Would you reproduce each line below exactly, leaving every picture out?
[TASK DATA — start]
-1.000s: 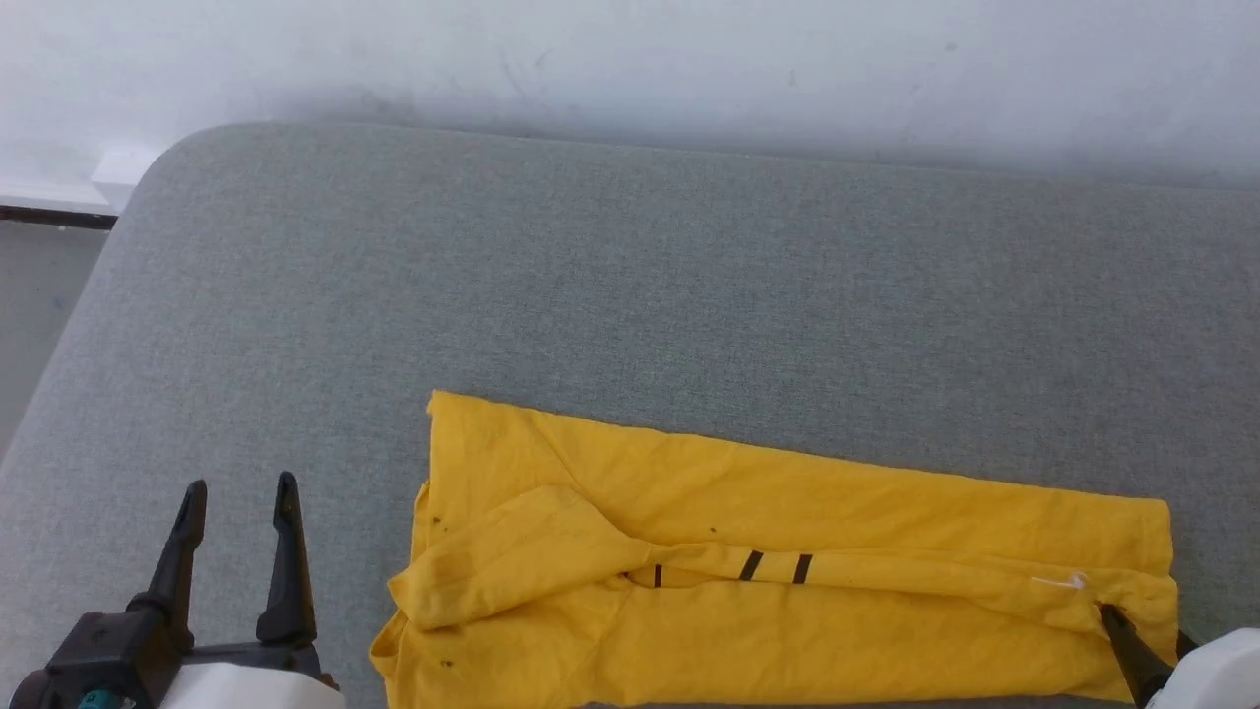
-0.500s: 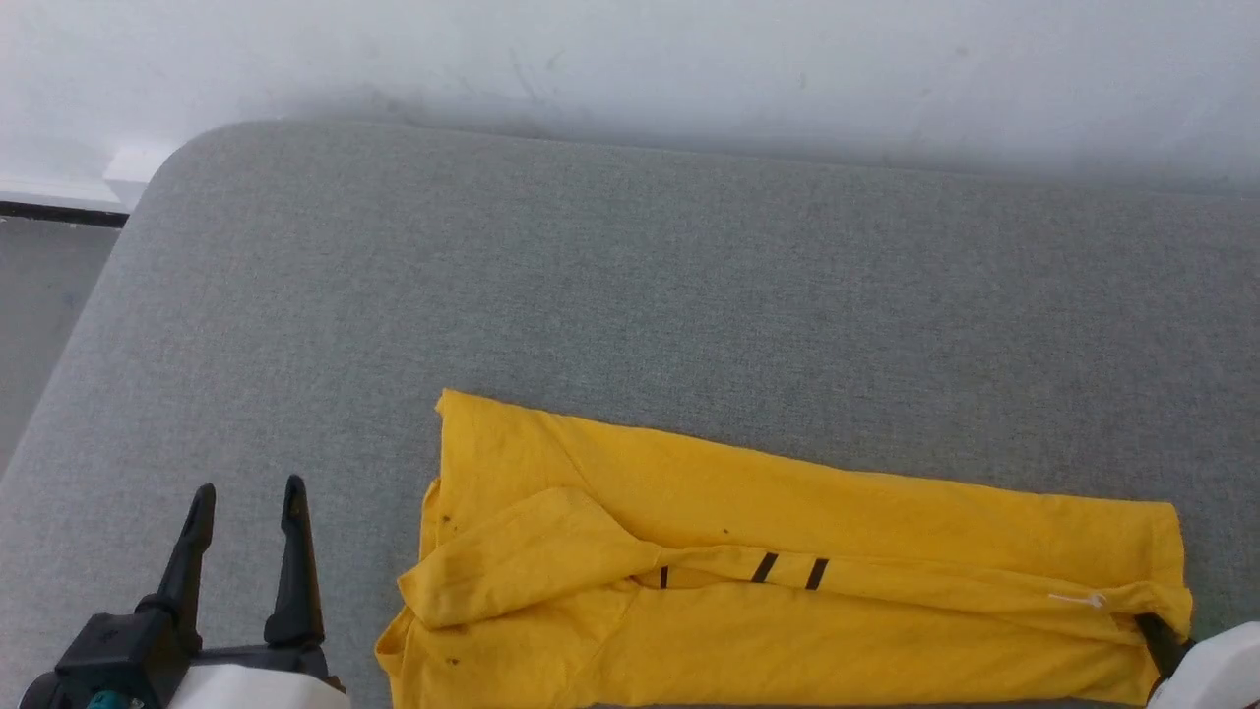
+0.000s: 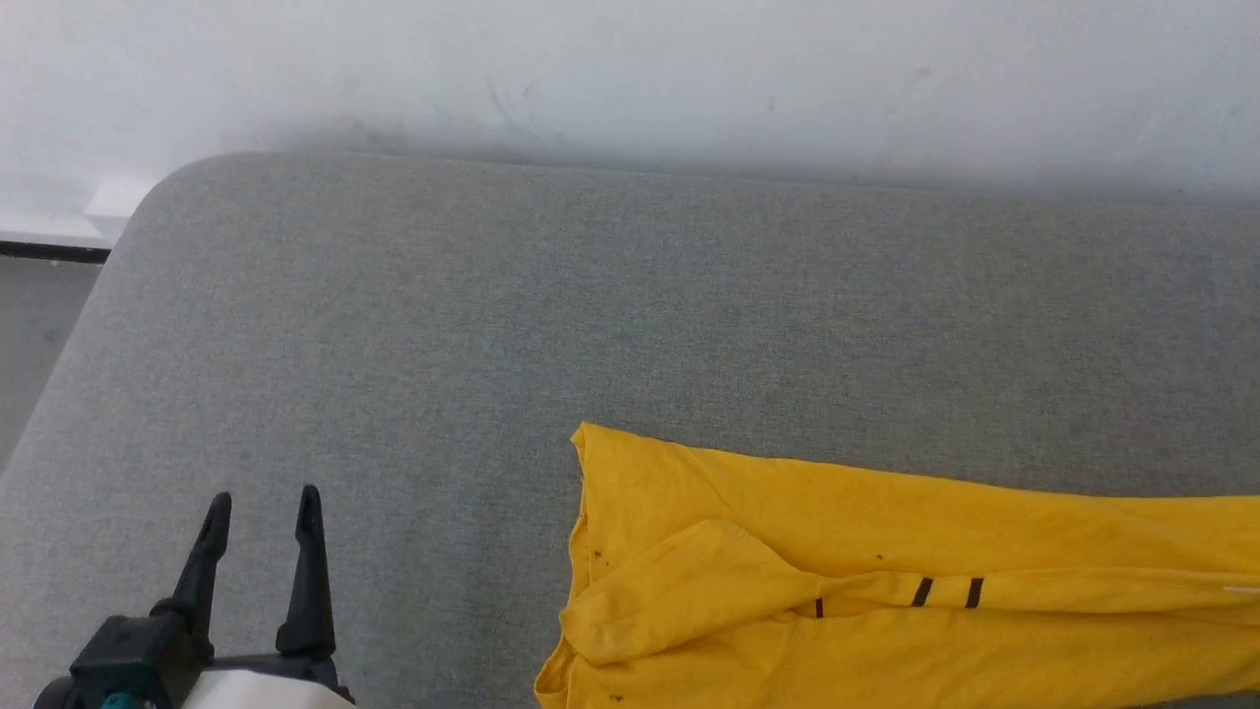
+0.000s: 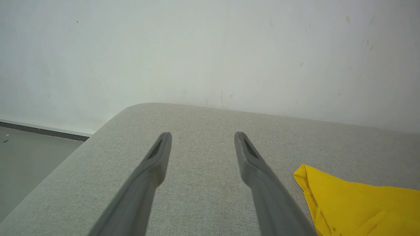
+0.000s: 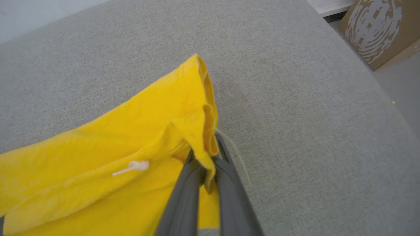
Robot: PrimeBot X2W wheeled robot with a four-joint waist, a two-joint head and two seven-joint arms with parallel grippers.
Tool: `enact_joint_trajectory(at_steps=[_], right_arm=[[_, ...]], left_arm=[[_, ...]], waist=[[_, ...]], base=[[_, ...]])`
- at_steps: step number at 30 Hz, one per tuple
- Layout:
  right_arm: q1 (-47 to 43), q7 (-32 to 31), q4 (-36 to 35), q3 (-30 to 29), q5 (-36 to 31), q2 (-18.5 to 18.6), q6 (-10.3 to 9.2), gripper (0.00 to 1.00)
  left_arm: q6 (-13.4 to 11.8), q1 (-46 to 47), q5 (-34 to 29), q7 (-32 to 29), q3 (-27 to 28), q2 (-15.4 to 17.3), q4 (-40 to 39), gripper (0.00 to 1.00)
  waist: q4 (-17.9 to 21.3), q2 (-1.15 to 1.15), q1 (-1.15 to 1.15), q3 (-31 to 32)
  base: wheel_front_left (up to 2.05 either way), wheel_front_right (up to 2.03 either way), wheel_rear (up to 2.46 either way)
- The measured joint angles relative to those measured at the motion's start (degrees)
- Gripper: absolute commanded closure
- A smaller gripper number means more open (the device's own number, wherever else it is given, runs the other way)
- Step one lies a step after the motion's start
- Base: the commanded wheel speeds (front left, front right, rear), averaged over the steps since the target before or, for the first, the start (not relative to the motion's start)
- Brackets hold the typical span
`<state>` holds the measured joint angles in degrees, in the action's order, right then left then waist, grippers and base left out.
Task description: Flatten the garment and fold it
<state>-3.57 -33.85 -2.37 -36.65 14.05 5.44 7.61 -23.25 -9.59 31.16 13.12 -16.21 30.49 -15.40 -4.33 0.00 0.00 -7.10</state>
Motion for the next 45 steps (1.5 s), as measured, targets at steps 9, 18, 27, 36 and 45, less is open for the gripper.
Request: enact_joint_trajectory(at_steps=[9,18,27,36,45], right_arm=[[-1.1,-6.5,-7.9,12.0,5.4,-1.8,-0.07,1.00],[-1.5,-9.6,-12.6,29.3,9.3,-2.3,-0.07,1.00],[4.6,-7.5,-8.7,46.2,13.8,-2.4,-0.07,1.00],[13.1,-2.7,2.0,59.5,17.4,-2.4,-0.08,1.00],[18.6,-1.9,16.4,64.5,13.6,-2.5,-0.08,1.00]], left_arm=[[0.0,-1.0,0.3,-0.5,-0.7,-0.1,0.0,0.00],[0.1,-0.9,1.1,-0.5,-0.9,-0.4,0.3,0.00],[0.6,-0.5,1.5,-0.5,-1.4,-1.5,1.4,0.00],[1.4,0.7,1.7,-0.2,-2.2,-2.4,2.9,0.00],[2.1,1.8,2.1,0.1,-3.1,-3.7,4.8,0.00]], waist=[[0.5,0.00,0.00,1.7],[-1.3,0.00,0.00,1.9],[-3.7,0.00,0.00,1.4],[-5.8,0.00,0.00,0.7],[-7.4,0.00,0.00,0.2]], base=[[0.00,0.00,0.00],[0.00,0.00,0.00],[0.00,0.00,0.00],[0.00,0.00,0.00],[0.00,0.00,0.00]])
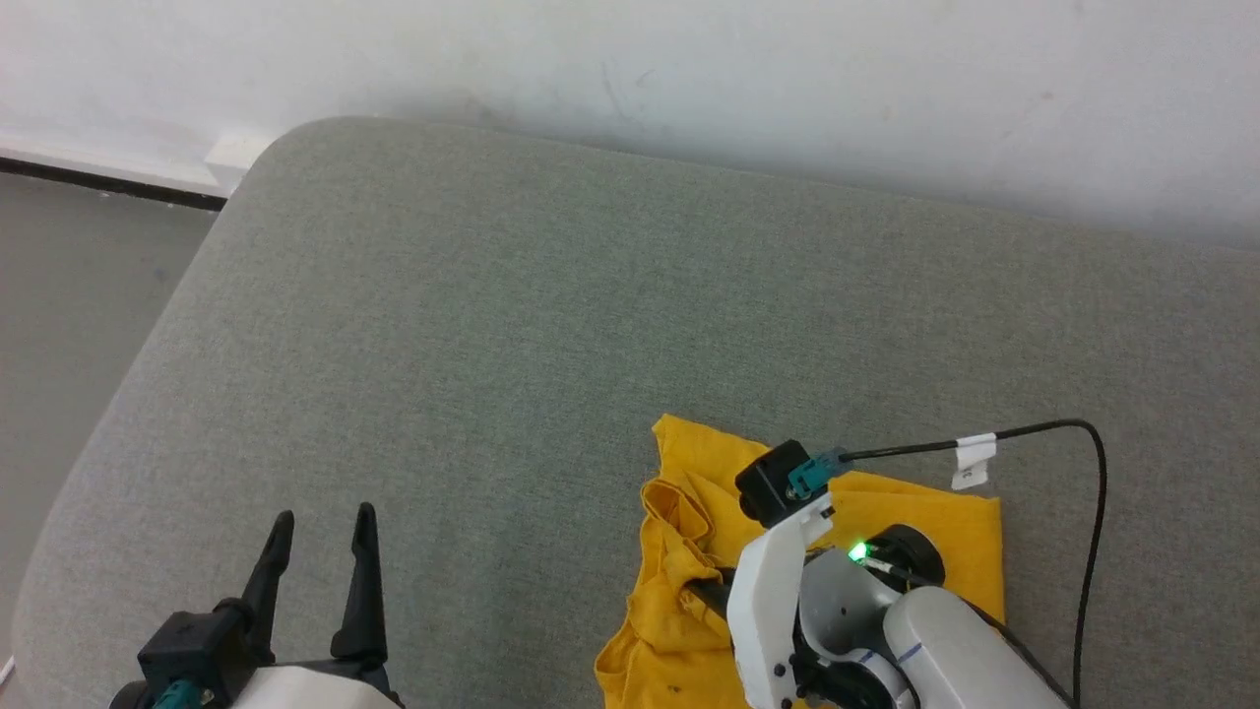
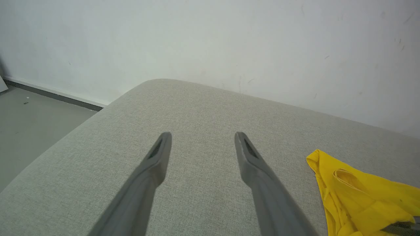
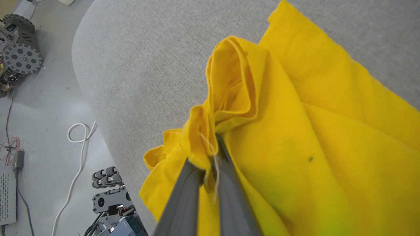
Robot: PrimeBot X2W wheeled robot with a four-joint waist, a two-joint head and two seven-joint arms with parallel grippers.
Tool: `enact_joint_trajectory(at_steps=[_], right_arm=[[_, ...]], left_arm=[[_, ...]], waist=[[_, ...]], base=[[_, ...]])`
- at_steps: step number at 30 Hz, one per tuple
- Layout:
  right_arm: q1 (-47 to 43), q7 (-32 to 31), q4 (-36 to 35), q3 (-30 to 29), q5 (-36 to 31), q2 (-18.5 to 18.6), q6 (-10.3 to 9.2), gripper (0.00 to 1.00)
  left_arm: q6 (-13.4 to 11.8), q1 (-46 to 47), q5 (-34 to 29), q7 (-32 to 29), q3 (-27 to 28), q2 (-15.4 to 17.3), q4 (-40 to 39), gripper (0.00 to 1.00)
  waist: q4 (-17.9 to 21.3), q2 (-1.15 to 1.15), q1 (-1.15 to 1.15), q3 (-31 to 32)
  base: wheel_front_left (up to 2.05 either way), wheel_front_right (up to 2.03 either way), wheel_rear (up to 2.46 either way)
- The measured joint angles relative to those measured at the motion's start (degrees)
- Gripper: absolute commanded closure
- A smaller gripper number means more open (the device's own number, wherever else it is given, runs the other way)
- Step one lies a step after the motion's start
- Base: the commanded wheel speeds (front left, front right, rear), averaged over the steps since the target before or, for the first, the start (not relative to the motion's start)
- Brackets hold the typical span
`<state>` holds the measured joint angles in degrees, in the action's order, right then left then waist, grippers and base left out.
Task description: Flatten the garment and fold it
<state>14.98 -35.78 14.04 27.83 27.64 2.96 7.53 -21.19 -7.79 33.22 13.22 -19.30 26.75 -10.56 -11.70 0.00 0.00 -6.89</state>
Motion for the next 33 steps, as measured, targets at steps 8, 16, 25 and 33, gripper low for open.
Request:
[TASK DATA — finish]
● FINISHED EXERCISE:
-1.000s: 
-0.500s: 
+0.000s: 
+0.000s: 
+0.000s: 
Robot: PrimeBot X2W wheeled robot with a four-joint waist, a two-joint head and two seven-joint arms with parallel grippers.
Tool: `enact_joint_trajectory(at_steps=[_], right_arm=[[_, ...]], left_arm=[[_, ...]], waist=[[_, ...]], base=[[_, ...]])`
- at_steps: step number at 30 Hz, one per tuple
- Layout:
  right_arm: q1 (-47 to 43), q7 (-32 to 31), q4 (-36 to 35), q3 (-30 to 29), q5 (-36 to 31), q2 (-18.5 to 18.6), q6 (-10.3 to 9.2), gripper (0.00 to 1.00)
  left_arm: q6 (-13.4 to 11.8), q1 (-46 to 47), q5 (-34 to 29), q7 (-32 to 29), q3 (-27 to 28), q2 (-15.4 to 17.3), q4 (-40 to 39), gripper (0.00 to 1.00)
  waist: q4 (-17.9 to 21.3), q2 (-1.15 to 1.15), q1 (-1.15 to 1.15), q3 (-31 to 32)
  base: wheel_front_left (up to 2.05 either way), wheel_front_right (up to 2.03 either way), wheel_rear (up to 2.46 either way)
- The measured joint angles relative to those measured at the motion's start (degrees)
- Gripper: absolute commanded closure
- A smaller gripper number means more open (the device's own number, wherever else it is given, runs the other way)
- Step one lies a step after the motion's start
- Base: the commanded wheel speeds (front left, front right, rear), averaged over the steps since the target before or, for the first, the start (not relative to the motion's start)
- Brackets hold the typical span
`<state>` holds the measured joint angles in degrees, in the action's order, right then left then waist, grippers and base left out.
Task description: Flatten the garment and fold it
<state>-3.57 -33.85 -2.37 -36.65 14.05 5.44 7.61 -23.25 -9.59 31.16 13.12 -16.21 30.49 -15.40 -4.33 0.00 0.00 -7.10</state>
Motion for the next 45 steps (1.5 s), as measured, targets at steps 9, 18, 27, 36 and 45, less is open for the gripper.
Request: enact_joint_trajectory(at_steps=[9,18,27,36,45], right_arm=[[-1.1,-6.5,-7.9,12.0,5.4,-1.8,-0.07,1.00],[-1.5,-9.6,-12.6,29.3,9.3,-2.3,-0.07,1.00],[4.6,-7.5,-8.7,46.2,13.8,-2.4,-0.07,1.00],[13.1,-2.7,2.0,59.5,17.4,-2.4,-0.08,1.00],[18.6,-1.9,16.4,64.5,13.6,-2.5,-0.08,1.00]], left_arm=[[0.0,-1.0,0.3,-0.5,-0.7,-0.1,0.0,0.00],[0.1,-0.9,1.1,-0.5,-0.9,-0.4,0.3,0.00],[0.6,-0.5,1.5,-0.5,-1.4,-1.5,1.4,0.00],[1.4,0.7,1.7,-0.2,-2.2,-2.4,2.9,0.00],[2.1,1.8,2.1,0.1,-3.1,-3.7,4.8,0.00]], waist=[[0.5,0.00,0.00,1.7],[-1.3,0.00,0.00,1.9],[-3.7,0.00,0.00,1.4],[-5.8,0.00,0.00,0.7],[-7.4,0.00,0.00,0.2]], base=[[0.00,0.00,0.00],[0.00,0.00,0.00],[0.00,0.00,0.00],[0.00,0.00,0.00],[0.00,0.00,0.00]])
Robot: PrimeBot X2W wheeled robot with a four-joint waist, a two-joint head and two seven-joint arms with parallel grippers.
Tool: `enact_joint_trajectory(at_steps=[_], right_arm=[[_, ...]], left_arm=[[_, ...]], waist=[[_, ...]], base=[[_, ...]])`
- at_steps: step number at 30 Hz, one per tuple
- Layout:
  right_arm: q1 (-47 to 43), q7 (-32 to 31), q4 (-36 to 35), q3 (-30 to 29), q5 (-36 to 31), q2 (-18.5 to 18.6), q6 (-10.3 to 9.2), gripper (0.00 to 1.00)
  left_arm: q6 (-13.4 to 11.8), q1 (-46 to 47), q5 (-34 to 29), q7 (-32 to 29), q3 (-27 to 28), q2 (-15.4 to 17.3), q4 (-40 to 39), gripper (0.00 to 1.00)
  waist: q4 (-17.9 to 21.3), q2 (-1.15 to 1.15), q1 (-1.15 to 1.15), q3 (-31 to 32)
  base: wheel_front_left (up to 2.05 either way), wheel_front_right (up to 2.03 either way), wheel_rear (up to 2.46 either way)
- The measured joint angles relative to those measured at the motion's start (degrees)
- Gripper: absolute commanded closure
- A smaller gripper number means more open (the device's own number, wherever else it is given, runs the other way)
- Step one lies a step after the motion's start
- Base: the commanded wheel speeds (front left, front right, rear), averaged over the steps since the target before or, for the first, the start (not relative to the motion's start)
- Brackets hold the typical span
`<state>` holds the measured joint angles in degrees, in the action's order, right then left then waist, grippers and base left out.
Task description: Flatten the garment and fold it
<state>14.98 -35.78 14.04 27.83 27.64 2.96 7.53 -21.19 -7.79 33.22 13.22 -19.30 26.75 -10.56 -11.70 0.00 0.00 -6.89</state>
Motion for the next 33 steps, as measured, targets at steps 8, 16, 25 and 33, gripper low for open.
Request:

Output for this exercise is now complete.